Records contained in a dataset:
################

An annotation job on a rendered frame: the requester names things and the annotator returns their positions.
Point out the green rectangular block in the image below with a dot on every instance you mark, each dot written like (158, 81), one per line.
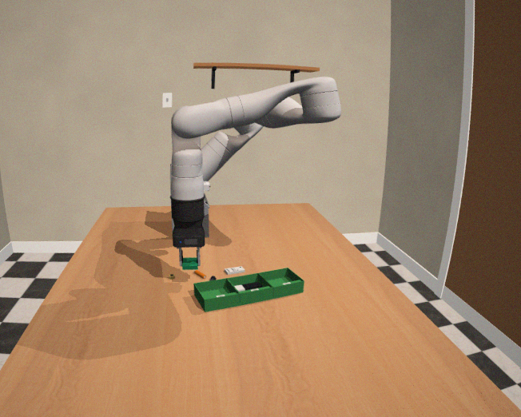
(190, 263)

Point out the green three-compartment bin rack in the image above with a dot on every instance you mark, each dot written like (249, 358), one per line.
(275, 284)

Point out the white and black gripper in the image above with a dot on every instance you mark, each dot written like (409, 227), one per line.
(187, 198)

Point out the white domino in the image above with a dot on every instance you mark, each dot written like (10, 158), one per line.
(235, 270)

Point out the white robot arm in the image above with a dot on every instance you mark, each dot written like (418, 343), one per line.
(319, 98)

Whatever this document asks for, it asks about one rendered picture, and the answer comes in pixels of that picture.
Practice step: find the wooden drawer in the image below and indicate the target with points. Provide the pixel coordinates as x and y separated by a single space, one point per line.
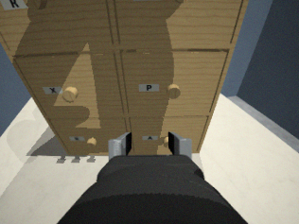
74 83
75 132
168 81
150 134
176 21
37 24

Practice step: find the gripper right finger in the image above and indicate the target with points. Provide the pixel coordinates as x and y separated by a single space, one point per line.
179 145

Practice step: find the small wooden chest of drawers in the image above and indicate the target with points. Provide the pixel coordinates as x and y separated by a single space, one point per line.
118 49

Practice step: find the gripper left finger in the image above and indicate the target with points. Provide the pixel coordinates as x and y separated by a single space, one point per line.
120 146

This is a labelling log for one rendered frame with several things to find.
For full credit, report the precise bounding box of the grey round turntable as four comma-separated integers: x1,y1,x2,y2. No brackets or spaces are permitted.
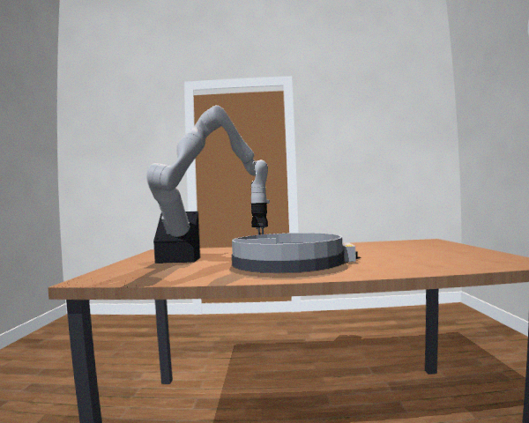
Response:
232,233,360,273

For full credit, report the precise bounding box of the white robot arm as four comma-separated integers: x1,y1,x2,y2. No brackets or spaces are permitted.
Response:
146,106,268,237

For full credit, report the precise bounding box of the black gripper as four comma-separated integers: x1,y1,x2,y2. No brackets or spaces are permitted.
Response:
251,192,270,235

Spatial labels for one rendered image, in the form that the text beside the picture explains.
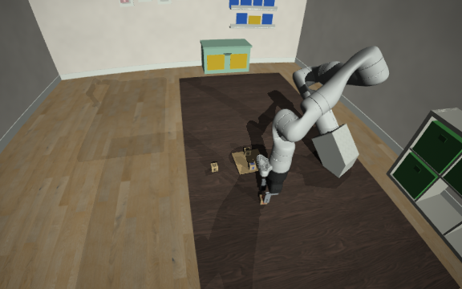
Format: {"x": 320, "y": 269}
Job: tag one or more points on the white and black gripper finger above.
{"x": 263, "y": 185}
{"x": 267, "y": 197}

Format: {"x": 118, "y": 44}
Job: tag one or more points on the tan flat mat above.
{"x": 242, "y": 161}

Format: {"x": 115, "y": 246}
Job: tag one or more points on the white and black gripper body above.
{"x": 278, "y": 172}

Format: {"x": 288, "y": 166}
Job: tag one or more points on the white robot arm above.
{"x": 370, "y": 68}

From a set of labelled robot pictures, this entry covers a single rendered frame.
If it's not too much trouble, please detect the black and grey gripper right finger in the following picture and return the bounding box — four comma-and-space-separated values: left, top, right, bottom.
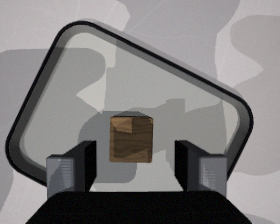
174, 140, 228, 198

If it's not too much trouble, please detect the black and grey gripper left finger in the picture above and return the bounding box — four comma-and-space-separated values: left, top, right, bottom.
46, 140, 97, 199

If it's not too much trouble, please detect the brown wooden block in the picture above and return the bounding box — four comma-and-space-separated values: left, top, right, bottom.
109, 116, 153, 163

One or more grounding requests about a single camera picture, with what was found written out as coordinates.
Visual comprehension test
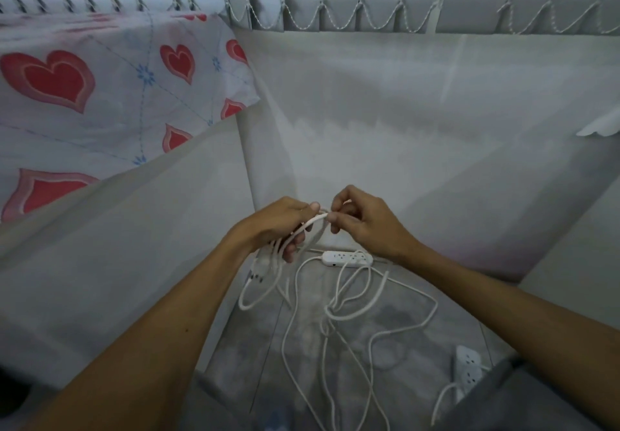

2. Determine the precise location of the person's left hand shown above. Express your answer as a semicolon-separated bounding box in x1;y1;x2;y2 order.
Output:
228;196;321;264

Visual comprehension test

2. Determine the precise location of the person's right hand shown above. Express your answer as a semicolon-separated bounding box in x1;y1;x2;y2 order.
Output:
327;185;423;263

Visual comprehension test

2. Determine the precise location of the white power cable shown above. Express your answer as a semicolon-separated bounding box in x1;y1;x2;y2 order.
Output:
237;212;439;431

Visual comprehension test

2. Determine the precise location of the person's right forearm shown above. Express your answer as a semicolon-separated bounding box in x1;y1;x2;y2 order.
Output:
392;244;620;429

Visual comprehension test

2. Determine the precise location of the person's left forearm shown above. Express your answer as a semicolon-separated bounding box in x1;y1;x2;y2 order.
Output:
22;232;253;431

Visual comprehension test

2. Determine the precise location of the long white power strip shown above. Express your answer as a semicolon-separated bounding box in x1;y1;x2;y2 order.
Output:
322;250;374;268

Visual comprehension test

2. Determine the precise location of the white power plug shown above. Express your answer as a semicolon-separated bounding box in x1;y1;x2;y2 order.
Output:
248;250;273;285

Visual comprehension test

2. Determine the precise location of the white hanging backdrop sheet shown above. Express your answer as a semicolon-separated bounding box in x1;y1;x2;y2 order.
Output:
235;27;620;283

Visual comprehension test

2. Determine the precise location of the white draped backdrop cloth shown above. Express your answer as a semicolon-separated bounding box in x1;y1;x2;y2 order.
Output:
0;118;297;390

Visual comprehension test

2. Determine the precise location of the short white power strip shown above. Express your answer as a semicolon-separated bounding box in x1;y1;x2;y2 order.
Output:
454;345;484;394

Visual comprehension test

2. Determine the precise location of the red heart print bedsheet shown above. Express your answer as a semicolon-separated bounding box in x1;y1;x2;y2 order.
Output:
0;9;262;225

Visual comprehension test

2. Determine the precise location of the white blind bead chain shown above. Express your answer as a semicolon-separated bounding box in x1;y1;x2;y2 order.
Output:
224;0;604;35

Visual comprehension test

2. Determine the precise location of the thin white strip cable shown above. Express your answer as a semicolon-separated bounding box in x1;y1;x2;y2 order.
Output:
430;381;467;427

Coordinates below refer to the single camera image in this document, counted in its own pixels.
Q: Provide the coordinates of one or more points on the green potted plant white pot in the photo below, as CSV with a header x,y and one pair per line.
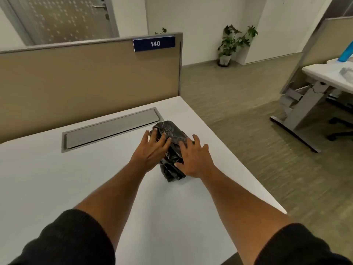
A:
x,y
231,42

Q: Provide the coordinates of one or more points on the person's left hand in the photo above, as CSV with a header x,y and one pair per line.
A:
x,y
149,154

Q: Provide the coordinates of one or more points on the black plastic bag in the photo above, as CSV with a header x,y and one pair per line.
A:
x,y
173,132

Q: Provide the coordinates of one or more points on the person's left forearm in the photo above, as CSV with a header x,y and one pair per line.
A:
x,y
113,195

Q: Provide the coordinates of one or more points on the beige desk divider panel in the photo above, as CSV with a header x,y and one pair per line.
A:
x,y
82,82

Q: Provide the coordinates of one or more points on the person's right forearm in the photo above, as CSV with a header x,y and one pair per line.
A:
x,y
242,209

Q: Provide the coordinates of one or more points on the beige divider panel grey frame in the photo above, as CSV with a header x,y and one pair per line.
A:
x,y
325,44

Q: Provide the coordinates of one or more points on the black office chair base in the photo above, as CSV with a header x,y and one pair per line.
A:
x,y
342,121

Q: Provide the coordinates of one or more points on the person's left middle finger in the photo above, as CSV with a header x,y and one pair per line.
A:
x,y
162,138

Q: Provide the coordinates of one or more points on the person's right thumb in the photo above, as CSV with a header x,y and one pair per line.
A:
x,y
178,166

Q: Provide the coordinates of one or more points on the blue number sign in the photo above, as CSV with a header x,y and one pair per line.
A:
x,y
154,43

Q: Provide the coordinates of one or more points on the person's right hand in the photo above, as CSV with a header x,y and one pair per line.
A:
x,y
195,162

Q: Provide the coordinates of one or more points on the person's right middle finger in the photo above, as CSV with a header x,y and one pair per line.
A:
x,y
189,144

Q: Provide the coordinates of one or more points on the frosted glass door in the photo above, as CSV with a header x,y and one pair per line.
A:
x,y
66,19

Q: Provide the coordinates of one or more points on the blue bottle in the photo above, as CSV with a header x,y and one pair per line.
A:
x,y
346,53

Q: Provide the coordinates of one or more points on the person's left little finger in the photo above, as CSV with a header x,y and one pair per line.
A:
x,y
147,136

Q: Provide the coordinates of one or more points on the small green plant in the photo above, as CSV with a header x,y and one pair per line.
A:
x,y
162,31

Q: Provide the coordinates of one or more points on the person's right little finger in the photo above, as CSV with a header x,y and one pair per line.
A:
x,y
205,150

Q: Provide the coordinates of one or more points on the black sweater sleeve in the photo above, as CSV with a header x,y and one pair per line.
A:
x,y
69,240
297,248

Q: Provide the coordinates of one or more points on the white desk with grey leg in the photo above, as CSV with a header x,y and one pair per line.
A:
x,y
325,73

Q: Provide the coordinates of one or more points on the grey object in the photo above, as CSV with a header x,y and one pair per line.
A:
x,y
347,74

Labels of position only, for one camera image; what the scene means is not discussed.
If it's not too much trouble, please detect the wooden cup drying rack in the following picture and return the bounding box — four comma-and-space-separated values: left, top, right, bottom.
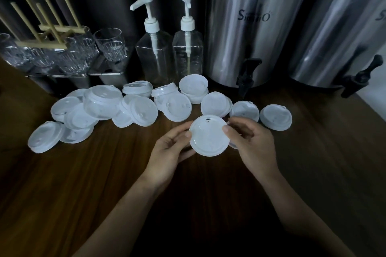
0, 0, 86, 50

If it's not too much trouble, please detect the white plastic cup lid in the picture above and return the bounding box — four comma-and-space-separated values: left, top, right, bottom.
189, 115, 231, 157

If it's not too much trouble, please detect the stainless steel drink dispenser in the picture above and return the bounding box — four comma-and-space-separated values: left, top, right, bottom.
206, 0, 316, 89
287, 0, 386, 89

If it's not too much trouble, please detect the person's left forearm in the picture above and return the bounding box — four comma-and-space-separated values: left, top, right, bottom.
72, 175, 170, 257

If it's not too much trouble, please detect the person's right forearm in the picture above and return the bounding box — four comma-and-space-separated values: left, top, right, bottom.
261, 169, 357, 257

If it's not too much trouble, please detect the clear pump dispenser bottle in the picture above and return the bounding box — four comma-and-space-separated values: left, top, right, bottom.
172, 0, 204, 82
130, 0, 174, 86

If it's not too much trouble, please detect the black dispenser tap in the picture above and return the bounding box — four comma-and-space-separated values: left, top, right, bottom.
236, 58, 263, 98
341, 54, 384, 99

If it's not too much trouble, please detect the person's right hand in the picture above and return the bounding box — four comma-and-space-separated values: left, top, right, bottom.
222, 117, 281, 181

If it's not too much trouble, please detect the person's left hand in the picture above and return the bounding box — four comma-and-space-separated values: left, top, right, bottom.
144, 121, 197, 195

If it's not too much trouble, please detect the pile of white lids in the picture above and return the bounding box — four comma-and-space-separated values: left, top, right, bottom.
27, 74, 293, 154

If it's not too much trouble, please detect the clear drinking glass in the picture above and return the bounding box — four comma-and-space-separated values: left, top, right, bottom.
26, 46, 58, 69
93, 28, 127, 62
0, 33, 28, 67
69, 26, 100, 61
56, 38, 90, 75

################

Every line above that holds "report" should be copied out.

◆ Result for this exercise ◆
For full credit, report the precise bounding box of the grey round turntable as four comma-separated integers: x1,y1,x2,y2. No brackets or spaces are permitted.
For full credit, report the precise bounding box of the white robot arm as four comma-separated integers: x1,y1,x2,y2. No brackets or spaces are permitted.
For full credit, report the precise bounding box of the black gripper as four comma-separated integers: x1,y1,x2,y2. No brackets or spaces are permitted.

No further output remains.